_WHAT IS BEING ASKED_:
Please repeat exactly the lines below from the one containing "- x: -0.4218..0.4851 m" down to the one containing "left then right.", both included, and nothing else.

-------- DATA EXCERPTS --------

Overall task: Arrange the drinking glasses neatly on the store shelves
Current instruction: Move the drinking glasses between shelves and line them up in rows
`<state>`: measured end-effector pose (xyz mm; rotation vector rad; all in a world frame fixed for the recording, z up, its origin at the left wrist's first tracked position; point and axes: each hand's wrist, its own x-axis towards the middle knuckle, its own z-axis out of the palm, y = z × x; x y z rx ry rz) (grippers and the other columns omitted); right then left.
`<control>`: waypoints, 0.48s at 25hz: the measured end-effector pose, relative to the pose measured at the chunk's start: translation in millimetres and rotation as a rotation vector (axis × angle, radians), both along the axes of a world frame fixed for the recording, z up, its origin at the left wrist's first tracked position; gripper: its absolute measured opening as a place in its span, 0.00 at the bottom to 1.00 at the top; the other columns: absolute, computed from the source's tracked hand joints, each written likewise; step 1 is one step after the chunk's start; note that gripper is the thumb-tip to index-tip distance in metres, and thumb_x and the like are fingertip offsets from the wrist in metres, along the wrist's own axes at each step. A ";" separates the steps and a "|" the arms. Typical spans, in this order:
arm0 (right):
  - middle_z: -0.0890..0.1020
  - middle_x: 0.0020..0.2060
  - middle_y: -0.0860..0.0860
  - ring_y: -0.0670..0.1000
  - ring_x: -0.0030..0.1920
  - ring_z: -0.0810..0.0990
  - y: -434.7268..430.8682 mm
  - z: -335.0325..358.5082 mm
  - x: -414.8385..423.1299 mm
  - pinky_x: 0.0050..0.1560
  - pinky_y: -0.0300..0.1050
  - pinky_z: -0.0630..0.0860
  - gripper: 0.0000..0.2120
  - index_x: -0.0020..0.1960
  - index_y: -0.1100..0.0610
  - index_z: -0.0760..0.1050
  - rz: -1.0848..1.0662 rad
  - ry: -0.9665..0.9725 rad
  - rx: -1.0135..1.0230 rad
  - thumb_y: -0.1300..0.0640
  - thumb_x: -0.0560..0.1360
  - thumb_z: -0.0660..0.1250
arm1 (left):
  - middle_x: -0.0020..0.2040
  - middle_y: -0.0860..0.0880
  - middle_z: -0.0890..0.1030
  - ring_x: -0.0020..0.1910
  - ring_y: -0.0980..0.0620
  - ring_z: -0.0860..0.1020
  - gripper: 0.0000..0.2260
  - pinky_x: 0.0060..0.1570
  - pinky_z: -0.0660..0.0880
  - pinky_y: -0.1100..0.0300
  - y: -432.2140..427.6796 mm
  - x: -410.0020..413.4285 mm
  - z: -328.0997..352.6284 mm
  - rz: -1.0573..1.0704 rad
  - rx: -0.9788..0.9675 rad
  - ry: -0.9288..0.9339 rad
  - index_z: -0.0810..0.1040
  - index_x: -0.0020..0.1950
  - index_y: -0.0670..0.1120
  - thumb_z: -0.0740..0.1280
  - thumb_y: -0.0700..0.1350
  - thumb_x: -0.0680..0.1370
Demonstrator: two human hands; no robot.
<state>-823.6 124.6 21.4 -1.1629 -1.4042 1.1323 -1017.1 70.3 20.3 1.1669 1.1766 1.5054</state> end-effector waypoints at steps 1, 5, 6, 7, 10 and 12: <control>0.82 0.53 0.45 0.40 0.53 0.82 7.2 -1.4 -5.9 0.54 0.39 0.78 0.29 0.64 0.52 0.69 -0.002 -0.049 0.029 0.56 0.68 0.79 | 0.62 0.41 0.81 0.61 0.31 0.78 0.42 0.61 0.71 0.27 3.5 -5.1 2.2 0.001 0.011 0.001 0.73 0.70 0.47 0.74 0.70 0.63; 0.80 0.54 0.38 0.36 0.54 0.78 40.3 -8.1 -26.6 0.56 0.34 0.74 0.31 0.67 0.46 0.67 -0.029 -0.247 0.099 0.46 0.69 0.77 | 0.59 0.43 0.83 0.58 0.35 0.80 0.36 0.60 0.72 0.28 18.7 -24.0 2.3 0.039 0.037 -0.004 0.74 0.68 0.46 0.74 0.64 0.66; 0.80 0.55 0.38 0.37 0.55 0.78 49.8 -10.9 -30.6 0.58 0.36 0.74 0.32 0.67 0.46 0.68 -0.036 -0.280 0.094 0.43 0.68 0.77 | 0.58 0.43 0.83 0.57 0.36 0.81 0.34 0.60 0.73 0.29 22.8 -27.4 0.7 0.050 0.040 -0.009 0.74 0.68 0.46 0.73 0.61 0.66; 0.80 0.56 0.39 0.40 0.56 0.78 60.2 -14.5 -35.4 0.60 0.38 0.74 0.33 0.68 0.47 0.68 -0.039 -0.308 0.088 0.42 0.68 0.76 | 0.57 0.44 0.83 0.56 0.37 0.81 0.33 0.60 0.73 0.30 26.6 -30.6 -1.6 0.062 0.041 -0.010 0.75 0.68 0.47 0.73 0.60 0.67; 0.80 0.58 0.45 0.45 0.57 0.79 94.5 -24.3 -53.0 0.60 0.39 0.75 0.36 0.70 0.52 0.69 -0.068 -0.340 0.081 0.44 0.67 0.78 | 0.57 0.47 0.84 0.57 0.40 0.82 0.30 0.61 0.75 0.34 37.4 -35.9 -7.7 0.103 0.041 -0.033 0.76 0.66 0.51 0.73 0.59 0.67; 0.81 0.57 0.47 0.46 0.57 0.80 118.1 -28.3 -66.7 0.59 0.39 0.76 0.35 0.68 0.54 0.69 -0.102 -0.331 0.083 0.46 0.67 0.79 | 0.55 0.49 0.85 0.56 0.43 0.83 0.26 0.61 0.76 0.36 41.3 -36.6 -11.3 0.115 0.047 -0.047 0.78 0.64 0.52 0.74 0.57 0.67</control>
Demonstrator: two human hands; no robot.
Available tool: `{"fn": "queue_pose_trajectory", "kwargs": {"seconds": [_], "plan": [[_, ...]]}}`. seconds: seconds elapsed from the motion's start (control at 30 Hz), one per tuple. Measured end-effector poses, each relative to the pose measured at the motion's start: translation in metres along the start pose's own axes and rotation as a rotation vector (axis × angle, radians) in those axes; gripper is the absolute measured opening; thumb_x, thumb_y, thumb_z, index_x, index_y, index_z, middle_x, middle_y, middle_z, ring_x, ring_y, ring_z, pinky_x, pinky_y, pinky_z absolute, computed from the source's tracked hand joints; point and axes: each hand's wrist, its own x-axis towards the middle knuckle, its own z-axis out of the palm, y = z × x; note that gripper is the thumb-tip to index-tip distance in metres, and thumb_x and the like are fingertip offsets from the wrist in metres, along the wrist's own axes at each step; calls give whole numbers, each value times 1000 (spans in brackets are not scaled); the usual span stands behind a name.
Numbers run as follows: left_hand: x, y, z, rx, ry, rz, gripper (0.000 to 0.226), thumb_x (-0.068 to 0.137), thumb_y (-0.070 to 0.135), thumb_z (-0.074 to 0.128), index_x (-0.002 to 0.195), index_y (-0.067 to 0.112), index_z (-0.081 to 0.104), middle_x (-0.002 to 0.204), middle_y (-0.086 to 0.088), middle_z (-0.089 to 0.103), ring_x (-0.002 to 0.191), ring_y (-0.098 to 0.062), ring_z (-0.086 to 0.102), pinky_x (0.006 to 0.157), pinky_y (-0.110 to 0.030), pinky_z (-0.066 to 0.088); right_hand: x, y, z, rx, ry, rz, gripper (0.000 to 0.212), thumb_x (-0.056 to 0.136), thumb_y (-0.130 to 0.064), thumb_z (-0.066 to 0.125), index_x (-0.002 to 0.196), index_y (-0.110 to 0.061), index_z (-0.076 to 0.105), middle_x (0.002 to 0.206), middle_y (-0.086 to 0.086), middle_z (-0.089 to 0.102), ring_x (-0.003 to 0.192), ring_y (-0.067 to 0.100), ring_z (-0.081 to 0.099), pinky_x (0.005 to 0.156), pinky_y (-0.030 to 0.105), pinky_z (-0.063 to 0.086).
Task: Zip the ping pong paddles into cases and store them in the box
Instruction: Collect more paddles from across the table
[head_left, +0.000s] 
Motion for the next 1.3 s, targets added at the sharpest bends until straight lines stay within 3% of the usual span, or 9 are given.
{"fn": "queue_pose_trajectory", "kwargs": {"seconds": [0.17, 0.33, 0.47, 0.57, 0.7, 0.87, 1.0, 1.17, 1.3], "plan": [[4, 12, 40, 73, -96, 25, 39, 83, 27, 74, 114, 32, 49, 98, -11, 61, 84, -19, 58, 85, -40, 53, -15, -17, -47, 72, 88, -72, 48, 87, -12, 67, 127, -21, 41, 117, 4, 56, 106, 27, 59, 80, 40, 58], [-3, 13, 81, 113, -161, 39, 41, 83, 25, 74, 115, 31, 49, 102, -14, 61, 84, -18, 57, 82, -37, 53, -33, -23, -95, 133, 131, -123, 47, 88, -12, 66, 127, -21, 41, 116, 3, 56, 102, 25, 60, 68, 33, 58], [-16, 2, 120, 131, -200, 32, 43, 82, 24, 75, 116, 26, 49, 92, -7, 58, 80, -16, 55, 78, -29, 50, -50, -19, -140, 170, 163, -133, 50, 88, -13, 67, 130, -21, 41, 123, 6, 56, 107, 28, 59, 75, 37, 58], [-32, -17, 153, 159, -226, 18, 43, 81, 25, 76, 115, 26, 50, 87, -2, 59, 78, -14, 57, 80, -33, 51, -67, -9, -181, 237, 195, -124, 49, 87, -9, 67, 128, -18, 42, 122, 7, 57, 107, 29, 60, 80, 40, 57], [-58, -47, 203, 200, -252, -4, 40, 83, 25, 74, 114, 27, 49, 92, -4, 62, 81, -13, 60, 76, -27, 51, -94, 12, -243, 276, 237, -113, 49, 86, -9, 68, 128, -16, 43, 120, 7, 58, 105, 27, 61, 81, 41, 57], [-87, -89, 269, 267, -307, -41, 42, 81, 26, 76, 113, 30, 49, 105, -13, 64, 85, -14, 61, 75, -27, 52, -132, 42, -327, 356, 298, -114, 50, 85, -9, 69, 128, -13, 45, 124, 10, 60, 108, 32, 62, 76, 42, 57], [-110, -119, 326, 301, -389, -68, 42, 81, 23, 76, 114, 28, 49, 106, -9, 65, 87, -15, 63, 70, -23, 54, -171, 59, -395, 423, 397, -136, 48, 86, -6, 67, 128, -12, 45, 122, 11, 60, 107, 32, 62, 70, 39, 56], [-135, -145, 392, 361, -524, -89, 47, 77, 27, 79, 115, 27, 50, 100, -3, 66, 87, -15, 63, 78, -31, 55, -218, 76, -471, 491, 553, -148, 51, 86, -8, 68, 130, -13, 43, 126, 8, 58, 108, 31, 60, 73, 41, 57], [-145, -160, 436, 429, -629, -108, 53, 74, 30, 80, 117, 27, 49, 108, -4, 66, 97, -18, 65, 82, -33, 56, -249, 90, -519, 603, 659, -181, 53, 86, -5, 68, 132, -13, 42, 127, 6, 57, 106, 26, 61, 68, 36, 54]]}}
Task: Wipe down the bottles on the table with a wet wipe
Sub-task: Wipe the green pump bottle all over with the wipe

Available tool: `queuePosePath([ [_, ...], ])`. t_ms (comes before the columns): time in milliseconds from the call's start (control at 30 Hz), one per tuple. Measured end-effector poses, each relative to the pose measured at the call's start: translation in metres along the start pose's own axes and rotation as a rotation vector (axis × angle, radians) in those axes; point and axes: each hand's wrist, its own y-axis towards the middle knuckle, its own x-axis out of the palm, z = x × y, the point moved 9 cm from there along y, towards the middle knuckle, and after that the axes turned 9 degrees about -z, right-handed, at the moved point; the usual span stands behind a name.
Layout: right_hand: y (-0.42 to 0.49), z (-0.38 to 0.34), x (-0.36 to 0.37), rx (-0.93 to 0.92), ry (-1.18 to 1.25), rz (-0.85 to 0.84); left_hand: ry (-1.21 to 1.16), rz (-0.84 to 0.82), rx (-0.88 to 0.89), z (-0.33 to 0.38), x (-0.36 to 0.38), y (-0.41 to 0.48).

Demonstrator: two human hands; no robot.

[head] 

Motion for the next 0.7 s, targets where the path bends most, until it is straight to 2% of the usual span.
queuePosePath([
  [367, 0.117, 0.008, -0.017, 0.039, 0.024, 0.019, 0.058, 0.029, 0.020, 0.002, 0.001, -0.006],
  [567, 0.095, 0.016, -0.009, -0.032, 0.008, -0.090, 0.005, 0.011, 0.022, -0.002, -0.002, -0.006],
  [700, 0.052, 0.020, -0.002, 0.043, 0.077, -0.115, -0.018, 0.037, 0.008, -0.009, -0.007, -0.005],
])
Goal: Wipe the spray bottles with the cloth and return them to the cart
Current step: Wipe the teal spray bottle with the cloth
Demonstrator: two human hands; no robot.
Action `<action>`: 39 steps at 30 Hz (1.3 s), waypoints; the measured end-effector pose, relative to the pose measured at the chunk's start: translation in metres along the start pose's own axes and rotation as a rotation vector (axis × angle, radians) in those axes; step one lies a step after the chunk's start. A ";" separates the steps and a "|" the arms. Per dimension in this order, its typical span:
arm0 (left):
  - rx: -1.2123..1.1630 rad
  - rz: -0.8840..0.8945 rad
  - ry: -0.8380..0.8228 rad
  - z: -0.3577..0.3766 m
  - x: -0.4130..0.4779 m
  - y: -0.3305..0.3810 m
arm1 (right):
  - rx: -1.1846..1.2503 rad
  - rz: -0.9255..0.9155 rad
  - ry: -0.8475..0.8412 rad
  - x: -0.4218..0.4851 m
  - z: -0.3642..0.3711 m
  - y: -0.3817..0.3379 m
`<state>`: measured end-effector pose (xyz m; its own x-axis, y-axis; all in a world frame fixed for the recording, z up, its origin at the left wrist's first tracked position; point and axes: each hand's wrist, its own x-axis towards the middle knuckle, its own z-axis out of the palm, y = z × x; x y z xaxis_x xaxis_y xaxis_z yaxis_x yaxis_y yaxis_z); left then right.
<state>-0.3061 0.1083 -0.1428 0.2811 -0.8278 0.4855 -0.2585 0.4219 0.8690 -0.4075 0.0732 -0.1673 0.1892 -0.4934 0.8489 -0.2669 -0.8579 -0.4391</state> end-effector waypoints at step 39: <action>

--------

_RESPONSE TO THE TASK_:
  - x: -0.4218..0.4851 m
  - z: -0.3642..0.3711 m
  - y: -0.3817..0.3379 m
`<state>`: measured end-effector pose (xyz m; its own x-axis, y-axis; all in a world frame fixed for the recording, z up, its origin at the left wrist's first tracked position; point and axes: each hand's wrist, its own x-axis towards the middle knuckle, its own z-axis out of the palm, y = z × x; x y z xaxis_x xaxis_y xaxis_z yaxis_x yaxis_y yaxis_z); left then right.

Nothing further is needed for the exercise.